Please give back word for word the lines below, from the first one through the one with "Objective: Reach".

--- START ---

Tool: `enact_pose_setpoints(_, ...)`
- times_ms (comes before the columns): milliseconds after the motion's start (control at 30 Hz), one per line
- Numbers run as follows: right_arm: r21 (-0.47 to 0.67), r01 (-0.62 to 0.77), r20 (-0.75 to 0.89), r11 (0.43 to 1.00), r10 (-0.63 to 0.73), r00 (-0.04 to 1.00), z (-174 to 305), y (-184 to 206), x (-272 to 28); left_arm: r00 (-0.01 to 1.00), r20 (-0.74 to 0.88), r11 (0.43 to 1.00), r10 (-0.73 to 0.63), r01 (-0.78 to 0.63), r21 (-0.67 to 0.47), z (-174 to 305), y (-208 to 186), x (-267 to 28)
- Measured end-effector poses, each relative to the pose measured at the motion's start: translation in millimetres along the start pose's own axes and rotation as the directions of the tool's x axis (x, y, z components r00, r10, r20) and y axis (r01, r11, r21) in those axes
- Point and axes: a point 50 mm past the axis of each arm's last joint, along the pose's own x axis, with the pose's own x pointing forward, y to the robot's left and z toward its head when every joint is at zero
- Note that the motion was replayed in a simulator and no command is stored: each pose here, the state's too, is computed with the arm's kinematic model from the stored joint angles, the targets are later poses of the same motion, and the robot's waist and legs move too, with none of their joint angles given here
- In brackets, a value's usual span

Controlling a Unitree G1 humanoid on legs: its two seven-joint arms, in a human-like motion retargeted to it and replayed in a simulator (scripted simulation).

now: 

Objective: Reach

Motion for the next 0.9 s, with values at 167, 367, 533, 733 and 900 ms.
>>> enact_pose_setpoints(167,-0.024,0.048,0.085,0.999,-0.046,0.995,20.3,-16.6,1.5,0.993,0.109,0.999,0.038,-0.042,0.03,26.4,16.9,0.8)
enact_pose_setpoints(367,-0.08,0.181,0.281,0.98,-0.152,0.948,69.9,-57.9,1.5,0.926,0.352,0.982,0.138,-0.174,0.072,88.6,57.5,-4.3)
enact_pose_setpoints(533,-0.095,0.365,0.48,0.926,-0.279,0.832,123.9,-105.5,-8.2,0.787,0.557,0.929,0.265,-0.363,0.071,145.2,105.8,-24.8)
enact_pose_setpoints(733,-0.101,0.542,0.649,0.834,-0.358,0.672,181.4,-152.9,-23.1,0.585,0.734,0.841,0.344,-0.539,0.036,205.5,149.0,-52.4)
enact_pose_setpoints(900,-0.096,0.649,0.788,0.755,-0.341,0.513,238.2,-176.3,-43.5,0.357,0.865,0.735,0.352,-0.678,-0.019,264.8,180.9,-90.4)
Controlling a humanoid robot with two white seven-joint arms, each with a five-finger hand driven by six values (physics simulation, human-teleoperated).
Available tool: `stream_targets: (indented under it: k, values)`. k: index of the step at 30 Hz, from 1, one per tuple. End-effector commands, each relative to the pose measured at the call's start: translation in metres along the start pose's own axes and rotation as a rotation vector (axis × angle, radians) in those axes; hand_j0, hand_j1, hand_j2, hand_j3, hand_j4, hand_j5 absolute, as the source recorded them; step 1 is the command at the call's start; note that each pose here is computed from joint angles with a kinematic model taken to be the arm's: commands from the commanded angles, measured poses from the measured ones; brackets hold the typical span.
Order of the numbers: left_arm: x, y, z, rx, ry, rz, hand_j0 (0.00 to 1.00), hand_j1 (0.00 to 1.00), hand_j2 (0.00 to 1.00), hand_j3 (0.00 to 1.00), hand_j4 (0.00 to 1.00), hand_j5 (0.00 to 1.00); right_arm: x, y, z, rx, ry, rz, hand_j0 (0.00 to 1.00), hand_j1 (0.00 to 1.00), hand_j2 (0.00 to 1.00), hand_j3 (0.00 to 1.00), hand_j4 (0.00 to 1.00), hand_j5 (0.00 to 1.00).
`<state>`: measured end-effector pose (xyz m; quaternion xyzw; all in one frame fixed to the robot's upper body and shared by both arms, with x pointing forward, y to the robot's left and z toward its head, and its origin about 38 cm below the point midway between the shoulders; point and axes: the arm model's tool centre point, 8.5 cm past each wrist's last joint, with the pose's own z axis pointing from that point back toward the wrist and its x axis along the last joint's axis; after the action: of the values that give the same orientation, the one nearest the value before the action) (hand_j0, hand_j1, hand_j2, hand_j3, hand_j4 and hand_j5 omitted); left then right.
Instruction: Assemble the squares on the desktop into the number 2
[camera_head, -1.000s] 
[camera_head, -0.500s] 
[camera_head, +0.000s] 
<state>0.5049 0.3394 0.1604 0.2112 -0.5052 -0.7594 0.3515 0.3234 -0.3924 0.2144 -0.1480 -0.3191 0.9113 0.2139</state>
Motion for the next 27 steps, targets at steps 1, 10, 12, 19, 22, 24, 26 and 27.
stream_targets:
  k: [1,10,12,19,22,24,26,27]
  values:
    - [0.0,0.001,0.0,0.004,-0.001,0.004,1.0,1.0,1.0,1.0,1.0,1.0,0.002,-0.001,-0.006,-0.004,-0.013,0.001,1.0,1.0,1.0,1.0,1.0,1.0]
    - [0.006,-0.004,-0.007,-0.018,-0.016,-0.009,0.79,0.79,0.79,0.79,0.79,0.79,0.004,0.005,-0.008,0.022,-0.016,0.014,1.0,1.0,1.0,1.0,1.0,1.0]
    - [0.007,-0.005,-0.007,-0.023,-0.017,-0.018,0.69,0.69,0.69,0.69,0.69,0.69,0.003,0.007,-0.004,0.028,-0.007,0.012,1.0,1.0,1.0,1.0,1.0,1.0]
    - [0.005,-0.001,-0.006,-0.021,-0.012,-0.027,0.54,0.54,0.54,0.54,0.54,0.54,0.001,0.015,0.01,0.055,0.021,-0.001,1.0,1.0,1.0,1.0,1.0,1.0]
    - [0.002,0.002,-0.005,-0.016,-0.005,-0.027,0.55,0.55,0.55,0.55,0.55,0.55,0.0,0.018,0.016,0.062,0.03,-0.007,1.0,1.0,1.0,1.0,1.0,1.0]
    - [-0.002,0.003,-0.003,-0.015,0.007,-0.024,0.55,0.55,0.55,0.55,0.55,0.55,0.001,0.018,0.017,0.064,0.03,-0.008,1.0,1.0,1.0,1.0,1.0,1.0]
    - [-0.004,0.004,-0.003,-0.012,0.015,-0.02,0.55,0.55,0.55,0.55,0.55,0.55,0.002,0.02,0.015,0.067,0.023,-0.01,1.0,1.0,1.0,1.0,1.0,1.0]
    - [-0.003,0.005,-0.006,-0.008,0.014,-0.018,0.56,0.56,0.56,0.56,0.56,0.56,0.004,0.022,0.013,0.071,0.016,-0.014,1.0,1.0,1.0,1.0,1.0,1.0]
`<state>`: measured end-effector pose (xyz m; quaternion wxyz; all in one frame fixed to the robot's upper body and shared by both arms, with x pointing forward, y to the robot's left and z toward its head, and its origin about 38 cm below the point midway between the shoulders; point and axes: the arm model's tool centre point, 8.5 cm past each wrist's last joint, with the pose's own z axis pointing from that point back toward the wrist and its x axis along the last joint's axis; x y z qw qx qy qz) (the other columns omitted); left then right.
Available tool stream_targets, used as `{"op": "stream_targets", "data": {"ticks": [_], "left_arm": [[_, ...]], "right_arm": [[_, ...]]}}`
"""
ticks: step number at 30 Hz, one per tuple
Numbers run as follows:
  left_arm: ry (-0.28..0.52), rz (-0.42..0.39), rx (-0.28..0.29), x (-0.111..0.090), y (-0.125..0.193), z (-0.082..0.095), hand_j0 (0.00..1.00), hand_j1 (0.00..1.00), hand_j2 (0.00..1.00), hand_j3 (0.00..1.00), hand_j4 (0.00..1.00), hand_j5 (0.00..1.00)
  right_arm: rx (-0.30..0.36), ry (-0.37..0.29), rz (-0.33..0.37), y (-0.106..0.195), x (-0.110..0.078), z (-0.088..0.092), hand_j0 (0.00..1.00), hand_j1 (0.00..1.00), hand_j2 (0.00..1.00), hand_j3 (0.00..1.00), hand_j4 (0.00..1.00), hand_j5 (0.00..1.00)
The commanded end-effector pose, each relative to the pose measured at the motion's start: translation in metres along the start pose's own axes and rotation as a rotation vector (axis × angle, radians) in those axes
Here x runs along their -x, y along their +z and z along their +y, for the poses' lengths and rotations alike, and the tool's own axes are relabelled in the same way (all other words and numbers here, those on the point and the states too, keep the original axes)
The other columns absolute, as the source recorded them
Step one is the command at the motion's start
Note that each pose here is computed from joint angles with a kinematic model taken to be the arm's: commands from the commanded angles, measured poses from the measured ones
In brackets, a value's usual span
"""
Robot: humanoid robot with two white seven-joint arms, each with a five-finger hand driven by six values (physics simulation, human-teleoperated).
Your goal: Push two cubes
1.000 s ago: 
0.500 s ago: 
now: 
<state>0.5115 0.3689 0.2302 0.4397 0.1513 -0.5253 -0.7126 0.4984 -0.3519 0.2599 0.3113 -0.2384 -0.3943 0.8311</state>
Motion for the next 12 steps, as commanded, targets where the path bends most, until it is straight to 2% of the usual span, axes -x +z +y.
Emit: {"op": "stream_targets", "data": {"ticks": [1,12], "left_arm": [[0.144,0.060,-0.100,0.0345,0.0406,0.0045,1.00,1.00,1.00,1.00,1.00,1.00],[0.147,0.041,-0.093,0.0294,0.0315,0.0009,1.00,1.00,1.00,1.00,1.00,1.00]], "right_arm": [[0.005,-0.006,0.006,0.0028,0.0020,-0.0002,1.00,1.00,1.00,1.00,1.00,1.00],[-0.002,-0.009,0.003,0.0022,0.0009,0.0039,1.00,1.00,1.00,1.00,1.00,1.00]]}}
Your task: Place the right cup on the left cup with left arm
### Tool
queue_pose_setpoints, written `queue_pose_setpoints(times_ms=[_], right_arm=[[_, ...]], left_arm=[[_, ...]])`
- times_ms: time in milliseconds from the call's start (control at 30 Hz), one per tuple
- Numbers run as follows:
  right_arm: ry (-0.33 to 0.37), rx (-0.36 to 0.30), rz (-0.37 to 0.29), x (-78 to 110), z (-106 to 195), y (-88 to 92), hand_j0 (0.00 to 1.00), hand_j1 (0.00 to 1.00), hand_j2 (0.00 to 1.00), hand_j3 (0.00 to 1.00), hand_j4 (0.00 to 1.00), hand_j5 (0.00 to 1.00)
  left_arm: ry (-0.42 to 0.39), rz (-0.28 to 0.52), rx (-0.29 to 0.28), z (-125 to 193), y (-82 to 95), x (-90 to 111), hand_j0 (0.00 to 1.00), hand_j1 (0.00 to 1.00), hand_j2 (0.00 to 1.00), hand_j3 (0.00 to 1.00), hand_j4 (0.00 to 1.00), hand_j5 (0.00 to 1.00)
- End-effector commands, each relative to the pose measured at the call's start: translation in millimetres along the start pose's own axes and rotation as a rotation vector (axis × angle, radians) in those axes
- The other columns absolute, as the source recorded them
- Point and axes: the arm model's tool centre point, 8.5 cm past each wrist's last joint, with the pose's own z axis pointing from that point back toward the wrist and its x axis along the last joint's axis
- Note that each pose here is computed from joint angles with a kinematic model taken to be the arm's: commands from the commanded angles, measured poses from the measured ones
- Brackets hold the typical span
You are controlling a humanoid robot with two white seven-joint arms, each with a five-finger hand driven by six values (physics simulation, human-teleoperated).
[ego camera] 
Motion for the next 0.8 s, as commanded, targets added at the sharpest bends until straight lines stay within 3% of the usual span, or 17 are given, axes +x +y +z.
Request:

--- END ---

▶ [Completed exercise]:
Tool: `enact_pose_setpoints(_, ...)`
- times_ms (comes before the columns): milliseconds after the motion's start (control at 30 Hz), one per line
- Numbers run as follows: right_arm: r21 (-0.47 to 0.67), r01 (-0.62 to 0.77), r20 (-0.75 to 0.89), r11 (0.43 to 1.00), r10 (-0.63 to 0.73), r00 (-0.04 to 1.00), z (-174 to 305), y (-184 to 206), x (-272 to 28); left_arm: r00 (-0.01 to 1.00), r20 (-0.74 to 0.88), r11 (0.43 to 1.00), r10 (-0.73 to 0.63), r01 (-0.78 to 0.63), r21 (-0.67 to 0.47), z (-174 to 305), y (-208 to 186), x (-267 to 28)
- Measured end-effector poses, each relative to the pose measured at the motion's start: translation in millimetres along the start pose's own axes and rotation as the directions of the tool's x axis (x, y, z components r00, r10, r20) and y axis (r01, r11, r21) in those axes
- Point and axes: a point 50 mm past the axis of each arm's last joint, along the pose's own x axis, with the pose's own x pointing forward, y to the robot's left and z toward its head when every joint is at zero
- Note that the motion was replayed in a simulator and no command is stored: each pose here, the state's too, is computed with the arm's kinematic model from the stored joint angles, the targets are later poses of the same motion, and the robot's waist and legs move too, with none of their joint angles given here
- In brackets, a value's usual span

Controlling a Unitree G1 humanoid on legs: its two seven-joint arms, in a human-like motion retargeted to it and replayed in a simulator (scripted simulation).

now: 

Objective: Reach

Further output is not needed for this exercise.